Rowcliffe, watching them, saw that he trembled and that the thrust-out, furious face was flushed deeply on the left side.

The Vicar boomed.

"You will leave my house this instant, Mr. Greatorex. And you will never come into it again."

But Greatorex was already looking for his cap.

"I'll navver coom into et again," he assented placably.

* * * * *

There were no prayers at the Vicarage that night.

* * * * *

It was nearly eleven o'clock. Greatorex was gone. Gwenda was upstairs helping Alice to undress. Mary sat alone in the dining-room, crying steadily. The Vicar and Rowcliffe were in the study.

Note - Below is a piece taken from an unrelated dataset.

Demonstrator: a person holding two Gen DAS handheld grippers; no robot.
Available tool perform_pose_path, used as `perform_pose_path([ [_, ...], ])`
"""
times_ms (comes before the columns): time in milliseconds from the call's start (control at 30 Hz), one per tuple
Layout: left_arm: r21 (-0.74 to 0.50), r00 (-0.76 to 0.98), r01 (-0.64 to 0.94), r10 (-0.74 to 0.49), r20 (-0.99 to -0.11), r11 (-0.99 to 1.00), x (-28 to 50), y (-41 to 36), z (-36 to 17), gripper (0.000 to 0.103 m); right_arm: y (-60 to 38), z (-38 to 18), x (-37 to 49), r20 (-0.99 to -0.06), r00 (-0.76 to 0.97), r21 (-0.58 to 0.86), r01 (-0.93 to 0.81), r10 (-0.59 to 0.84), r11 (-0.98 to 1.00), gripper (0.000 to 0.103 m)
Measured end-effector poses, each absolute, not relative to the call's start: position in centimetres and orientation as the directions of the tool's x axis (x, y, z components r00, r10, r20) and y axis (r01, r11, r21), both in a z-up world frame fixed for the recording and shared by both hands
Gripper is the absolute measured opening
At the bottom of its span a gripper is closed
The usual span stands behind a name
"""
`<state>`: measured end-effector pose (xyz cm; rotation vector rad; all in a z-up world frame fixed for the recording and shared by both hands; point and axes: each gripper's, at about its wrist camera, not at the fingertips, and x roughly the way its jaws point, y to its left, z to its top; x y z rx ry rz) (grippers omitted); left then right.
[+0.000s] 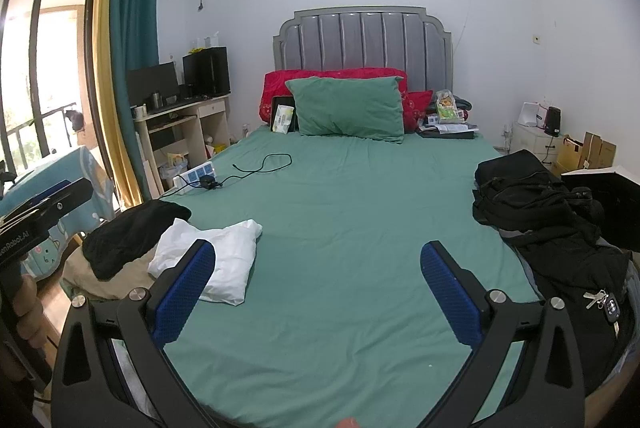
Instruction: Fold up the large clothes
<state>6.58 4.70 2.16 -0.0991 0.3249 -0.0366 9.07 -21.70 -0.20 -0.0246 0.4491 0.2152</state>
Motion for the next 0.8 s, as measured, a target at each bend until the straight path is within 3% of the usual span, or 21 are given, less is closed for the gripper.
perform_pose_path([
  [800, -0.099, 0.947, 0.029, -0.060, -0.317, 0.995, 6.24, 4.64, 2.60, 0.074, -21.64, -0.16, 8.94, -0.430, 0.880, 0.024, -0.211, 0.201, 0.977, 0.101],
])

In all this terrible business of Alice, the Vicar felt that his son-in-law had been a comfort to him.

"Rowcliffe," he said suddenly, "I feel very queer."

"I don't wonder, sir. I should go to bed if I were you."

"I shall. Presently."

The one-sided flush deepened and darkened as he brooded. It fascinated
Rowcliffe.

"I think it would be better," said the Vicar slowly, "if I left the parish. It's the only solution I can see."

He meant to the problem of his respectability.

Rowcliffe said yes, perhaps it would be better.

He was thinking that it would solve his problem too.

For he knew that there would be a problem if Gwenda came back to her father.

The Vicar rose heavily and went to his roll-top desk. He opened it and began fumbling about in it, looking for things.

He was doing this, it seemed to his son-in-law, for quite a long time.

But it was only eleven o'clock when Mary heard sounds in the study that terrified her, of a chair overturned and of a heavy body falling to the floor. And then Steven called to her.

She found him kneeling on the floor beside her father, loosening his clothes. The Vicar's face, which she discerned half hidden between the bending head of Rowcliffe and his arms, was purple and horribly distorted.

Rowcliffe did not look at her.

"He's in a fit," he said. "Go upstairs and fetch Gwenda. And for God's sake don't let Ally see him."